All that we know is embedded in language. Language can serve to promote social agendas. (If this is true, then we know that we know what? All we know is fiction, according to true postmodernists.) . . . . "The postmodern world is characterized by a continual change of perspectives, with no underlying common frame of reference. Language and knowledge do not copy reality. Rather, language constitutes reality.” (from S. Kvale (1995). In Postmodern psychology: A contradiction in terms?)

Change is inevitable and is always occurring (Or, at least, that's our reality)

Clients are the experts of their lived experiences; therapists are experts about the therapy process -- this is not true because if a client is an expert about his life then that means he knows a true reality and this rises against postmodern antirealism belief

Clients are inevitably involved within a larger system of beliefs and other individuals and groups; both of which provide an environment of co-influence.

For postmodern therapists, our role is to attack language and understand what is behind that language. This deconstruction may cause bewilderment and hopelessness. However, our role then is to try to reconstruct and contribute to global problems and neopragmatic truths.

So, is the world really a stage?


References:


Anderson, W. T. (1990). Welcome to the postmodern world. In Reality isn't what it used to be (pp. 3-28). San Francisco: Harper.
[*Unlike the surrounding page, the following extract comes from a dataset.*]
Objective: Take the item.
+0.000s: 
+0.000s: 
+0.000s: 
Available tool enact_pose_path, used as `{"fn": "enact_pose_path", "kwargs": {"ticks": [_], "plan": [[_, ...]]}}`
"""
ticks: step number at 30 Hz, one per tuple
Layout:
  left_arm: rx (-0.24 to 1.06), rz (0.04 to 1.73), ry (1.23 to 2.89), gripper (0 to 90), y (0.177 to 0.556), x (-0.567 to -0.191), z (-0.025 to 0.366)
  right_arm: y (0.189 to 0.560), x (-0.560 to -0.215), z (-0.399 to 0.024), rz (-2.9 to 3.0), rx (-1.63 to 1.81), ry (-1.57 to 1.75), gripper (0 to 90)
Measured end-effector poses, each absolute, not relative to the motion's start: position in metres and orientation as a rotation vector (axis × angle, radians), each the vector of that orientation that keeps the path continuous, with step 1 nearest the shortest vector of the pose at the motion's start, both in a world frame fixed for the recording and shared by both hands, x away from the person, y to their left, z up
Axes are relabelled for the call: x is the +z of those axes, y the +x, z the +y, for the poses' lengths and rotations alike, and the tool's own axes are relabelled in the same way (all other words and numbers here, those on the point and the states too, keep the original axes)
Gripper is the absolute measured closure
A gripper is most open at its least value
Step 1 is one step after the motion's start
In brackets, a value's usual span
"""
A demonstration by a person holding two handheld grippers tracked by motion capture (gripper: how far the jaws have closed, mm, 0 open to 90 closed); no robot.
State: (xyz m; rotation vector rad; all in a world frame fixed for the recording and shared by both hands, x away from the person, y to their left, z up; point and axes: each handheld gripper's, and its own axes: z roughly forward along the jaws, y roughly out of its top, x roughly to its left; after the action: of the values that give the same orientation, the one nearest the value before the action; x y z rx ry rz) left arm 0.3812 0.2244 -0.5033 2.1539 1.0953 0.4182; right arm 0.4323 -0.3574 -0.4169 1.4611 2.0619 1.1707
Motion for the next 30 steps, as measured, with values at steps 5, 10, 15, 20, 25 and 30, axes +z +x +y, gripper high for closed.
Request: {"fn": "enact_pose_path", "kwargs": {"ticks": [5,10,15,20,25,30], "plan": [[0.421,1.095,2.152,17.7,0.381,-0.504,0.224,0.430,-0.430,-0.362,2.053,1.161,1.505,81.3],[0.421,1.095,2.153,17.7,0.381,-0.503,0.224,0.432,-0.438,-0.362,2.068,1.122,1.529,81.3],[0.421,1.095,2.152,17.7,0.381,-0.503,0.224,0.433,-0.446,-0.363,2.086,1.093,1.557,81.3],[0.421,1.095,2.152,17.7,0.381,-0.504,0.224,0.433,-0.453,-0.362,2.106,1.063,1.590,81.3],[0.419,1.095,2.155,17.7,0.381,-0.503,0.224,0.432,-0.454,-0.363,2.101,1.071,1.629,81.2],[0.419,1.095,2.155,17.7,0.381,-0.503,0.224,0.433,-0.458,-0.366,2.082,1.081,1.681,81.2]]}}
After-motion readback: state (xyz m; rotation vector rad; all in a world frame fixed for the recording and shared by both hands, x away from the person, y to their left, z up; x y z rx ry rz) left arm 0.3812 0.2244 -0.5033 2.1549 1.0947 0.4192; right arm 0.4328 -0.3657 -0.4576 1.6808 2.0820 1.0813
Gergen, K. J. (1992). Toward a postmodern psychology. In S. Kvale (Ed.), Psychology and postmodernism: Inquiries in social construction
(pp. 17-30). London, England: Sage Publications, Inc.

Held, B. S. (1995). Back to Reality: A critique of postmodern theory in psychotherapy. New York: W. W. Norton.

Morris, D. B. (2000). How to speak postmodern: Medicine, illness, and cultural change. Hastings Center Report, 30, 7-16.

Polkinghorne, D. E. (1992). Postmodern epistemology of practice. In S. Kvale (Ed.), Psychology and postmodernism: Inquiries in social
construction (pp. 146-165). London, England: Sage Publications, Inc.